- **PROBLEM TO WORK ON**:
Set down exactly, from the records below, the line with "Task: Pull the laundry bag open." through the line with "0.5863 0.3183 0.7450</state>", and nothing else.

- **LISTED RECORDS**:
※
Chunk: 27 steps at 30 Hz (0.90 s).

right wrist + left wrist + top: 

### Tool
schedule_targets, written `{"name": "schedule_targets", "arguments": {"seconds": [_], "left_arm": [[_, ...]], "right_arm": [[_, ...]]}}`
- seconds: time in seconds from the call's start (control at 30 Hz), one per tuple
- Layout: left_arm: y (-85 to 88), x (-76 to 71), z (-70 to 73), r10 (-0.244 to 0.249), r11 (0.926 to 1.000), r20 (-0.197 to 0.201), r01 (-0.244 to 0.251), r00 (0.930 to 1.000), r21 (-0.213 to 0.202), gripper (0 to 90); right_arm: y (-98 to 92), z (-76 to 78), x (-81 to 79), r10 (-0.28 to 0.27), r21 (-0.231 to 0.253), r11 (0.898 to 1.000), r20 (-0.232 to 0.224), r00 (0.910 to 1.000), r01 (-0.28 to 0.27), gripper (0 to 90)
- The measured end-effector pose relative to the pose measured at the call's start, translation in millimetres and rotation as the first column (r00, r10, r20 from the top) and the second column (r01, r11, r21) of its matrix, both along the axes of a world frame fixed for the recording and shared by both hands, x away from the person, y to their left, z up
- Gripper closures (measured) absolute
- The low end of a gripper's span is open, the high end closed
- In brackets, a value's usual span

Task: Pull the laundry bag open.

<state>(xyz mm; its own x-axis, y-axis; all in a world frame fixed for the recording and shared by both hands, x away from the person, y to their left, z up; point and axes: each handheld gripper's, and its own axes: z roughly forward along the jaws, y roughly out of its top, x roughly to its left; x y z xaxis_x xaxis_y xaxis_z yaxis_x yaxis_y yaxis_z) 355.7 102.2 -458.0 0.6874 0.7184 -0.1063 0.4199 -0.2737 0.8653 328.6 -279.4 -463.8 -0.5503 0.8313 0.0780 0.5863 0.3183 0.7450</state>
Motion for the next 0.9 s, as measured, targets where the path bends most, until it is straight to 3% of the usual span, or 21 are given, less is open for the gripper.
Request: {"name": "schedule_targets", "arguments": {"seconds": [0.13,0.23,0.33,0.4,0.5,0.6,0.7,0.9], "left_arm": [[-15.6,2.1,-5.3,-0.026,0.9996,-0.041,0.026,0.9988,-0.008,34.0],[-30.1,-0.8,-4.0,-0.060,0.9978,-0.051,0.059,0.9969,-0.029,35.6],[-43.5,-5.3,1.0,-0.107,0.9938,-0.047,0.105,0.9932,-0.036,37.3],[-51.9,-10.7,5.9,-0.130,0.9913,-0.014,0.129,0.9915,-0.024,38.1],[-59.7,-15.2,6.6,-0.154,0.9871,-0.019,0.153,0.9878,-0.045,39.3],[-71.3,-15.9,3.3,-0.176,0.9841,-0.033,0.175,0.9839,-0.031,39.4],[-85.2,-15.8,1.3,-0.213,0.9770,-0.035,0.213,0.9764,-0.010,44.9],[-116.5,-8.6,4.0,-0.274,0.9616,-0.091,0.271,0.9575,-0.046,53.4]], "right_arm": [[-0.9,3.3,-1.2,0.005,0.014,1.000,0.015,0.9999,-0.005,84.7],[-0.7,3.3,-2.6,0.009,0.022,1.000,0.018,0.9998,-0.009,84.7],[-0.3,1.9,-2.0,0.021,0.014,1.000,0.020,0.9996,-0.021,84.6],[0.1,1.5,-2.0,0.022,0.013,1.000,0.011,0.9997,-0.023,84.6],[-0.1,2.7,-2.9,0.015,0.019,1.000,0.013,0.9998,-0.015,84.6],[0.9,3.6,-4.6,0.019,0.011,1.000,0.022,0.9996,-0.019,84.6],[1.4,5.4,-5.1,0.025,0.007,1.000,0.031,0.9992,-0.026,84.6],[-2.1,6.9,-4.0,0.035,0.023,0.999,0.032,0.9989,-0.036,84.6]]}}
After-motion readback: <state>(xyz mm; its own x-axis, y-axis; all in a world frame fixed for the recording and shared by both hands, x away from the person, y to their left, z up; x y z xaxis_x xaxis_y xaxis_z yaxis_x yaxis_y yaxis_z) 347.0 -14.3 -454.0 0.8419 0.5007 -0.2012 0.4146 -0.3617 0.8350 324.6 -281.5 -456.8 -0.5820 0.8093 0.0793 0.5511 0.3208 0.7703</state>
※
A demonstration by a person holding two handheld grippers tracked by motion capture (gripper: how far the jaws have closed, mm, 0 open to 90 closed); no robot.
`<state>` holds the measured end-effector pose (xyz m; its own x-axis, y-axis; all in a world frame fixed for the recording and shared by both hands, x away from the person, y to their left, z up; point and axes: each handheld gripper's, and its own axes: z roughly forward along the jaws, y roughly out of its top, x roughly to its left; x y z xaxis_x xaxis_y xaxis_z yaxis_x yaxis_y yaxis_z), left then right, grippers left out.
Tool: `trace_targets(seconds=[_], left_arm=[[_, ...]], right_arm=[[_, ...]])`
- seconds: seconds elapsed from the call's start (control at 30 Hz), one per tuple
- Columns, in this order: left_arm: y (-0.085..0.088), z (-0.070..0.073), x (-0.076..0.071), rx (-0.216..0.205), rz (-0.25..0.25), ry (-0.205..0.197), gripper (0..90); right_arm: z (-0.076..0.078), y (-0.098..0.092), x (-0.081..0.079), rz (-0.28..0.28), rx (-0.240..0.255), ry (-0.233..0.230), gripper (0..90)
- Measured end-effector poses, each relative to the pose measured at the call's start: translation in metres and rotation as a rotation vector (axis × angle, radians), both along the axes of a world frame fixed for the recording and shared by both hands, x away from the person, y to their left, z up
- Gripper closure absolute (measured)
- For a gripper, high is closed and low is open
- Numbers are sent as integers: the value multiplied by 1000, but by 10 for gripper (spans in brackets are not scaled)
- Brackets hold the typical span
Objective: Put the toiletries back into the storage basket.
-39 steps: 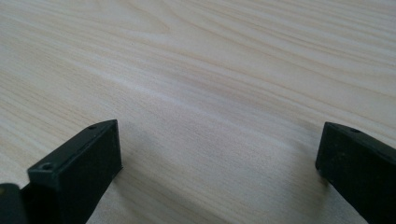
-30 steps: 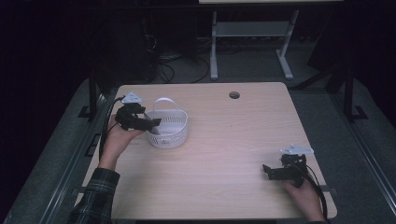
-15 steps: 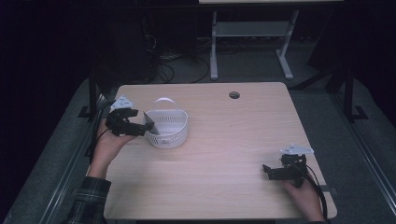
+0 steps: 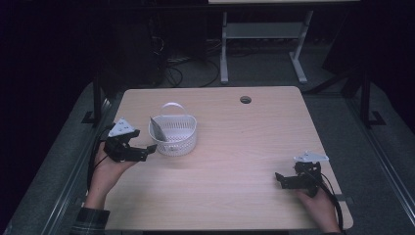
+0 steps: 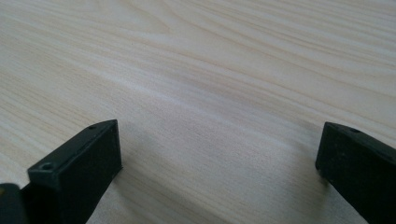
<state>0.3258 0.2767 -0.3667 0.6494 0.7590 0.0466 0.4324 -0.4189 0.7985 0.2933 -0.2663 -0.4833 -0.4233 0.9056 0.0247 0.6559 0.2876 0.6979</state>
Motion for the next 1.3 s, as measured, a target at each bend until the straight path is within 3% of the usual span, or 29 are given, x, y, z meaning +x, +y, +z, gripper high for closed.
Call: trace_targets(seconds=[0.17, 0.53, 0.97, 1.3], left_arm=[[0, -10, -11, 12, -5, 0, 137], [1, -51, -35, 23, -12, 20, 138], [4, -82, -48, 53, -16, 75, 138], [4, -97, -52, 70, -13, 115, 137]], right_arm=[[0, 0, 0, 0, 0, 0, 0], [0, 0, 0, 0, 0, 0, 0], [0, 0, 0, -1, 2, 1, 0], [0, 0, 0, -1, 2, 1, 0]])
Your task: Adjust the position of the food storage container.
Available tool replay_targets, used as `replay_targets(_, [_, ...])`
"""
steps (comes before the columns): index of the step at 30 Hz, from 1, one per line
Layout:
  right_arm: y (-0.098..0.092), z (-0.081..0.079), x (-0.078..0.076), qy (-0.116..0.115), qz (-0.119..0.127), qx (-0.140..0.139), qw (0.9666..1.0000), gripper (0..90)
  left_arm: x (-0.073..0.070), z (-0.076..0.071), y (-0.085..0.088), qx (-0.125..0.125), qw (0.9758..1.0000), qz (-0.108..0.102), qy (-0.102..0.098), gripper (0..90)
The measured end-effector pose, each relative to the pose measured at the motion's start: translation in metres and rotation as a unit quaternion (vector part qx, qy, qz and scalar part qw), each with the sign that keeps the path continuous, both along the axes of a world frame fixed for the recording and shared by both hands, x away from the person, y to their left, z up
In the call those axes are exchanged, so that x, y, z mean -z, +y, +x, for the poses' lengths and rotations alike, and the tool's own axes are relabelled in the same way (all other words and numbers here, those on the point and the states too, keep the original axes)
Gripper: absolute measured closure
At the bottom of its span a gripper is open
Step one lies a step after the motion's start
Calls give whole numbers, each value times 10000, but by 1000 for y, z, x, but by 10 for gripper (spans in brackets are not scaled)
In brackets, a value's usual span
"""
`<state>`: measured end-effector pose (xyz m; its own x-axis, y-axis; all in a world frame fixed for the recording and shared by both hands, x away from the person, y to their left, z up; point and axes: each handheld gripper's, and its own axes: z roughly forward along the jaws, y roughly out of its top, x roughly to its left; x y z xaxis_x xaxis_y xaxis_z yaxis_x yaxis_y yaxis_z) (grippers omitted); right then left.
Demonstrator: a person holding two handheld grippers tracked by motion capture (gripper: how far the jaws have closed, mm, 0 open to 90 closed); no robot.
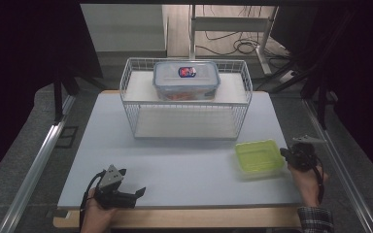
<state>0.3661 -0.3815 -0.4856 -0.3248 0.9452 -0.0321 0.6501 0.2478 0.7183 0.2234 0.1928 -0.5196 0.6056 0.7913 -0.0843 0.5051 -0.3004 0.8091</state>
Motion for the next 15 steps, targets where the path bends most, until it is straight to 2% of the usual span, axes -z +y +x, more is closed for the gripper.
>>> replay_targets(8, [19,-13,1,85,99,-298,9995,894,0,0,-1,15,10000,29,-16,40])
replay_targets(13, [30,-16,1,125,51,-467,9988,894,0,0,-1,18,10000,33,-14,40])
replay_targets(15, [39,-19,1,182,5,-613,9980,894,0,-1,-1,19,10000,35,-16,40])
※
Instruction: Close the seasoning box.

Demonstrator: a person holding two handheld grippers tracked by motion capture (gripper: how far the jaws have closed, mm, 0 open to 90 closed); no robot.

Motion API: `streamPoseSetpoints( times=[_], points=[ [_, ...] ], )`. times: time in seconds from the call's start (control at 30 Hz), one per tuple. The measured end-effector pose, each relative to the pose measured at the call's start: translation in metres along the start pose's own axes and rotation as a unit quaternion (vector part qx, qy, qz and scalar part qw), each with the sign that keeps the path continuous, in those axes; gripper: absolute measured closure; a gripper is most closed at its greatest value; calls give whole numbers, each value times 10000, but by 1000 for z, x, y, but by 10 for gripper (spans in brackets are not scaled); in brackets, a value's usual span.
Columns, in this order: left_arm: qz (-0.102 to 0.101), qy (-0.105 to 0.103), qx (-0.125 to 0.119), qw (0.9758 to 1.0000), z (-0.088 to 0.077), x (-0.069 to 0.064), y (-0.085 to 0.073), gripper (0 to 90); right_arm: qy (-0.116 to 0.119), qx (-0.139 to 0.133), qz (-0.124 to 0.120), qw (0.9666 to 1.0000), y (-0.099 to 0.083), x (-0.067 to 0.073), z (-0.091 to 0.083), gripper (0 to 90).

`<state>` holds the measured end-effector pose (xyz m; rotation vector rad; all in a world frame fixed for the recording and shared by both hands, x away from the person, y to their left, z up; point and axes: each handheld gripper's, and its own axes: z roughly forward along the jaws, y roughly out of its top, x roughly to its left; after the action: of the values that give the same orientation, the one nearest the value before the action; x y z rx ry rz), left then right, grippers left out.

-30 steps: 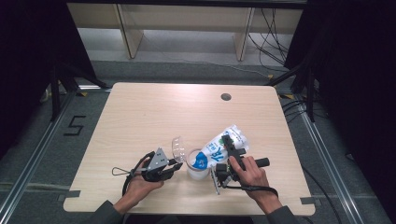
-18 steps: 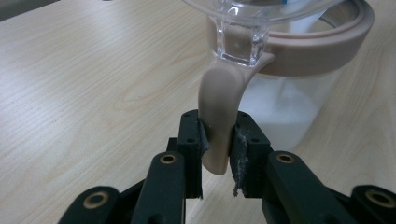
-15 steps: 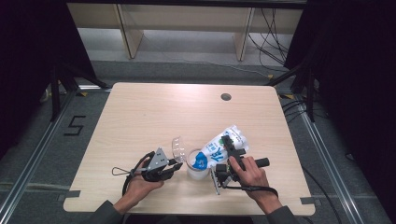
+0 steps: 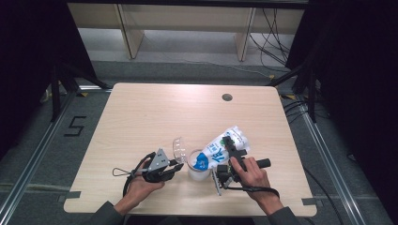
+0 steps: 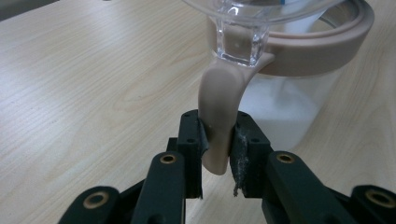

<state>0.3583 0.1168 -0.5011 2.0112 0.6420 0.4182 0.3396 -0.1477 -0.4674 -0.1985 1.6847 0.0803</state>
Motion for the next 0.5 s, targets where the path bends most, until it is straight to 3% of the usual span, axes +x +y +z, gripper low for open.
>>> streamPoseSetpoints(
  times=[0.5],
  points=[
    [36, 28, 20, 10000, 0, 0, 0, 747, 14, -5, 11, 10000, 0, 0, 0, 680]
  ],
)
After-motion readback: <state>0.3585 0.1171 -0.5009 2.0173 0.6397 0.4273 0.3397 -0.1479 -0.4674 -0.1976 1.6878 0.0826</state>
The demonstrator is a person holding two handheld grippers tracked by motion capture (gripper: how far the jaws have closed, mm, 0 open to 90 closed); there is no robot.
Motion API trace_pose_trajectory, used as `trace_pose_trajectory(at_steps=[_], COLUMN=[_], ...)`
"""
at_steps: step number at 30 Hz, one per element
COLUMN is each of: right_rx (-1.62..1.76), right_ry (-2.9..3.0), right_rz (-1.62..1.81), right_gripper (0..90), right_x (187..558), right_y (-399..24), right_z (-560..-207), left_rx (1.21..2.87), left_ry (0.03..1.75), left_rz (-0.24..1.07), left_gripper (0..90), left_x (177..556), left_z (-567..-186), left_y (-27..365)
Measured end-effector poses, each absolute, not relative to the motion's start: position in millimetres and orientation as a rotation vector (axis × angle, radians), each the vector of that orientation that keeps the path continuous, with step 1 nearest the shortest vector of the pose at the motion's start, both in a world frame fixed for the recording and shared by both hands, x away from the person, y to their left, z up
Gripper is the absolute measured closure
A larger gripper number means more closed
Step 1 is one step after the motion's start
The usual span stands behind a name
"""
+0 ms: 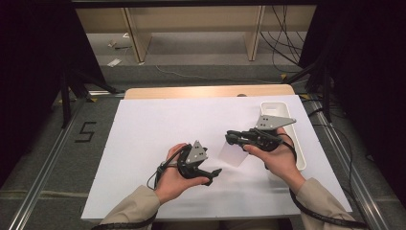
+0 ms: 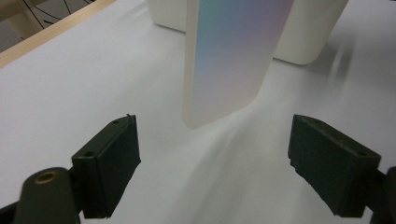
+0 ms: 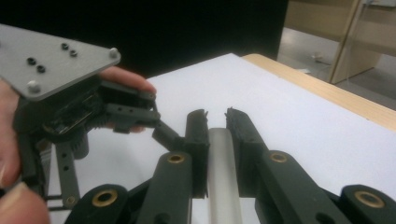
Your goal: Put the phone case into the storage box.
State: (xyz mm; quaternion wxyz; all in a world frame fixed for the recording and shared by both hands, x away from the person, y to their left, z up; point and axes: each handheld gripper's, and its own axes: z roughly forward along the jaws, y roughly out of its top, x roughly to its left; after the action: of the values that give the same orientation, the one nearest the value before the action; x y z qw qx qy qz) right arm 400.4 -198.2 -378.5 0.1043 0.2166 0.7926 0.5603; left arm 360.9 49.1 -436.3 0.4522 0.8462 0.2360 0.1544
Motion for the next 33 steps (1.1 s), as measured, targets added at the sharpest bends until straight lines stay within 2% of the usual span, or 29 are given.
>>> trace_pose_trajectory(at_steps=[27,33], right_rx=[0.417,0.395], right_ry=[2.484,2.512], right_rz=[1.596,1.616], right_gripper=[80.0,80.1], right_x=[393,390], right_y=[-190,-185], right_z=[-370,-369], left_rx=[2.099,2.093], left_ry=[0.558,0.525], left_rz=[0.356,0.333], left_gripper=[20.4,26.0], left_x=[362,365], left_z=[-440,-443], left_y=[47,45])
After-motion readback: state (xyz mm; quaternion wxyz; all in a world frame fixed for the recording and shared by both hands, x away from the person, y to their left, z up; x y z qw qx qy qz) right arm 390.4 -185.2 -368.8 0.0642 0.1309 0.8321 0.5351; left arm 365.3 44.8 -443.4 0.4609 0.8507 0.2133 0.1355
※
- **OUTPUT FOR THIS EXERCISE**:
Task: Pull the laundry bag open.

<state>(xyz mm; its own x-axis, y-axis; all in a world frame fixed for the recording and shared by both hands, x away from the person, y to their left, z up; point and axes: each handheld gripper's, and its own axes: z roughly forward along the jaws, y roughly out of its top, x roughly to its left; x y z xaxis_x xaxis_y xaxis_z yaxis_x yaxis_y yaxis_z) 355.7 102.2 -458.0 0.6874 0.7184 -0.1063 0.4199 -0.2737 0.8653 328.6 -279.4 -463.8 -0.5503 0.8313 0.0780 0.5863 0.3183 0.7450</state>

Reply complete, and nothing else is required.